> [TASK INSTRUCTIONS]:
The answer should be an exact repeat of the stretch of material below from the line containing "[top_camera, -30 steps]" through the line containing "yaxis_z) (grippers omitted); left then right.".

> [RECORDS PROVIDED]:
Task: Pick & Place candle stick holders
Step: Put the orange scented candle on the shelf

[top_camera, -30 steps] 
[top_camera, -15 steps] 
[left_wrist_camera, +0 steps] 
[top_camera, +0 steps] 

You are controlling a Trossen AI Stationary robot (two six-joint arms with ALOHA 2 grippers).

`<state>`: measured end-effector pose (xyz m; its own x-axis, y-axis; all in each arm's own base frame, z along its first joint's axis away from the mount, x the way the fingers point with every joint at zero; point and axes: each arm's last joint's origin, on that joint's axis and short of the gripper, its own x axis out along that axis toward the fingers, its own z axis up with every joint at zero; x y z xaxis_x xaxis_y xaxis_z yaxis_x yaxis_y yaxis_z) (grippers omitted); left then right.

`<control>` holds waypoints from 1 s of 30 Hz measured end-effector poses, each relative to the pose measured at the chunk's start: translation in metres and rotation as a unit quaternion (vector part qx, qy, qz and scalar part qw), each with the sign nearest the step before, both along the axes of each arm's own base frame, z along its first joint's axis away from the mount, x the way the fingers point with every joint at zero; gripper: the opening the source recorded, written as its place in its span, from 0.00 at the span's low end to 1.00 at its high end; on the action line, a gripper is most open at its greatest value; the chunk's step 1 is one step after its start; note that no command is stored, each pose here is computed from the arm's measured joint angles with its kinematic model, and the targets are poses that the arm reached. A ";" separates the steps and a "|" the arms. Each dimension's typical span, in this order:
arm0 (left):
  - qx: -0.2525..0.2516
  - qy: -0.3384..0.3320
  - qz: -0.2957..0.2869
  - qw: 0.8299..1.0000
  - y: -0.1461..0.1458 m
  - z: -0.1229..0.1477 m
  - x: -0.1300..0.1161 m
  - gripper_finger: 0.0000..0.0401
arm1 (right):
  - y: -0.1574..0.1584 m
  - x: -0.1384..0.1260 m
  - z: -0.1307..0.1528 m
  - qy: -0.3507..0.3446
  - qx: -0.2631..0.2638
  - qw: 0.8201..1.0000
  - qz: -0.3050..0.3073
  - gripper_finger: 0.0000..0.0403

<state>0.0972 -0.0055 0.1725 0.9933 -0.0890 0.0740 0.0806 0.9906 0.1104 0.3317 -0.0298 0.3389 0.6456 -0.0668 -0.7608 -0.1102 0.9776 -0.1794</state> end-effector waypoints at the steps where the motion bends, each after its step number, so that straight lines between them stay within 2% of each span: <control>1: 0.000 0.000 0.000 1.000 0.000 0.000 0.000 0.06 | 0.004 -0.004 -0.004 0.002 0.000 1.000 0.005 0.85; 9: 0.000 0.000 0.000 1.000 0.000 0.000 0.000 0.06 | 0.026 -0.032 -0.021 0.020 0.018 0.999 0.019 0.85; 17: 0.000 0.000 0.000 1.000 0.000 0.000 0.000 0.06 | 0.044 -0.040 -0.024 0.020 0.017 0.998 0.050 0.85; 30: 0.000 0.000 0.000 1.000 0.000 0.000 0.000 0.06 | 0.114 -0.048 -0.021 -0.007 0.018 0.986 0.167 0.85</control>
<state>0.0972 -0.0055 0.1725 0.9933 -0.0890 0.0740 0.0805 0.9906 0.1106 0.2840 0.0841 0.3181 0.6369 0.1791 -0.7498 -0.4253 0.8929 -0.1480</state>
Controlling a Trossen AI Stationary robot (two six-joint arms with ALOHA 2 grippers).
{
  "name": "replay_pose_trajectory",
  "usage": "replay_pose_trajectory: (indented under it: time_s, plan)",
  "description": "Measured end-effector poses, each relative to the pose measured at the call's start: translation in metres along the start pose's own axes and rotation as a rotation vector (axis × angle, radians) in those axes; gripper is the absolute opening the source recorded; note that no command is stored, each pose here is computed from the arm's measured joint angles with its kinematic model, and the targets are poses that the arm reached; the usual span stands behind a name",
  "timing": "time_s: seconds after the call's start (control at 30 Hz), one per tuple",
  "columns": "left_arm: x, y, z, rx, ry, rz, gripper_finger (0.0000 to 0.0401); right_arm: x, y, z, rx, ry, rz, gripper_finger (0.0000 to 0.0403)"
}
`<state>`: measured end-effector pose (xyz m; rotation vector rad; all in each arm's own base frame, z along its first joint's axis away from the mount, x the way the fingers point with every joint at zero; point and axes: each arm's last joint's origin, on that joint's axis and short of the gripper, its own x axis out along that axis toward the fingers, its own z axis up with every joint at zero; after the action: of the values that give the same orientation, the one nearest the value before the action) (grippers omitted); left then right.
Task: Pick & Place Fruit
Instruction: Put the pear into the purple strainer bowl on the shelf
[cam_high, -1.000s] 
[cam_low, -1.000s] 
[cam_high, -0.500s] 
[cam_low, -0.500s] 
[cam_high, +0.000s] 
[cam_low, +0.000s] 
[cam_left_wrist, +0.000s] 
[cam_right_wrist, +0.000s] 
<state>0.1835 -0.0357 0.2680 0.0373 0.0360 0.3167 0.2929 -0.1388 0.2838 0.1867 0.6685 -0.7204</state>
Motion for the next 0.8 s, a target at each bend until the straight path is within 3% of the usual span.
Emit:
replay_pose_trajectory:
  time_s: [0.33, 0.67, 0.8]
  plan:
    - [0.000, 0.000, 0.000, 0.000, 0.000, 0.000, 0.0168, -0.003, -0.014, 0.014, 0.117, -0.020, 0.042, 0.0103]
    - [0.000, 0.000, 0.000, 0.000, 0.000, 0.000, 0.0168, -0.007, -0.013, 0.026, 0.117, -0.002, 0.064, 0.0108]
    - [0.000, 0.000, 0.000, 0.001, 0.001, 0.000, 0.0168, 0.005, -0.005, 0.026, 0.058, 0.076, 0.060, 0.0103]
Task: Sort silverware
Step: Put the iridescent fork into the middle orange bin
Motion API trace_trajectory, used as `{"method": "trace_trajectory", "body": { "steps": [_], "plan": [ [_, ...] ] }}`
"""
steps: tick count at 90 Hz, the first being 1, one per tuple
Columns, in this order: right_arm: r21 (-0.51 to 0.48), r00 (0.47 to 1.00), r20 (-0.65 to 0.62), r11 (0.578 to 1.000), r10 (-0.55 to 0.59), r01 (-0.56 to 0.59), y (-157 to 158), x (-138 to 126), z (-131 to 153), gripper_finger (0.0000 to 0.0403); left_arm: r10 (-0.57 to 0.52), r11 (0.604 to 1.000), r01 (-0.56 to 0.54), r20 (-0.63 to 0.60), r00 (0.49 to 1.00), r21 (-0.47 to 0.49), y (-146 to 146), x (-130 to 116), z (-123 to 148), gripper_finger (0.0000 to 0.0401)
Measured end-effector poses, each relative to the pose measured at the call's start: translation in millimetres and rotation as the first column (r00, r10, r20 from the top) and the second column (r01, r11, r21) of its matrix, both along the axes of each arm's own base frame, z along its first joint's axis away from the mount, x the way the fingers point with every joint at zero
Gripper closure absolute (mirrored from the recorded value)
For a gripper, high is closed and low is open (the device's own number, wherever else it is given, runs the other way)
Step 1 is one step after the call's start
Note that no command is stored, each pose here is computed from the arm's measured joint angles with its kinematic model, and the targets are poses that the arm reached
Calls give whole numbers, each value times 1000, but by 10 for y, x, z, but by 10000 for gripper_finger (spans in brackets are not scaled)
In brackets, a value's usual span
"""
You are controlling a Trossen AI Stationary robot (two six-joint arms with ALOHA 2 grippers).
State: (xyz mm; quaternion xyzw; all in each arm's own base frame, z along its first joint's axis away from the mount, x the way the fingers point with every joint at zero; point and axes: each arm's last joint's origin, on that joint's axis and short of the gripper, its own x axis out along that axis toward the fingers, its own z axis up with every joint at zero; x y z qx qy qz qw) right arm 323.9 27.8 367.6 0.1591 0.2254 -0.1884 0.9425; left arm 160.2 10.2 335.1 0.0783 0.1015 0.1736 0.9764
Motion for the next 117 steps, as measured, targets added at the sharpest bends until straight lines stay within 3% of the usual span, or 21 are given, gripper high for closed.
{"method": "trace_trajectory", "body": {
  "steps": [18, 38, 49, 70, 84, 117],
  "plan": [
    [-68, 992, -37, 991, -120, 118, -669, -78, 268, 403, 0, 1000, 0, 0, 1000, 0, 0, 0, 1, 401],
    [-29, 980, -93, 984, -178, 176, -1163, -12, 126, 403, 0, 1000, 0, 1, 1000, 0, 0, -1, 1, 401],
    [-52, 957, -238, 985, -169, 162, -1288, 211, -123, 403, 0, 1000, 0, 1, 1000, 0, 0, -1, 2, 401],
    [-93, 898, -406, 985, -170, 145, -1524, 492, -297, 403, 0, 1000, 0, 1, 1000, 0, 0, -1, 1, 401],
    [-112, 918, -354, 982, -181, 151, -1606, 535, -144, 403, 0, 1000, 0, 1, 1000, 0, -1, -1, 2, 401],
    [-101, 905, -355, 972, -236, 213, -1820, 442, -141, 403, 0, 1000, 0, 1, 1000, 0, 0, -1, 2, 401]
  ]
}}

> [RESPONSE TO THE EXERCISE]:
[top_camera, -30 steps] 
[top_camera, -15 steps] 
[left_wrist_camera, +0 steps] 
[top_camera, +0 steps] 

You are controlling a Trossen AI Stationary robot (two six-joint arms with ALOHA 2 grippers).

`<state>`: measured end-effector pose (xyz m; its own x-axis, y-axis; all in each arm's own base frame, z along its first joint's axis away from the mount, x the way the fingers point with every joint at zero; point and axes: each arm's last joint's origin, on that joint's axis and short of the gripper, its own x axis out along that axis toward the fingers, its own z axis up with every joint at zero; x y z xaxis_x xaxis_y xaxis_z yaxis_x yaxis_y yaxis_z) (grippers omitted); left then right.

Nothing else is needed to complete the exercise.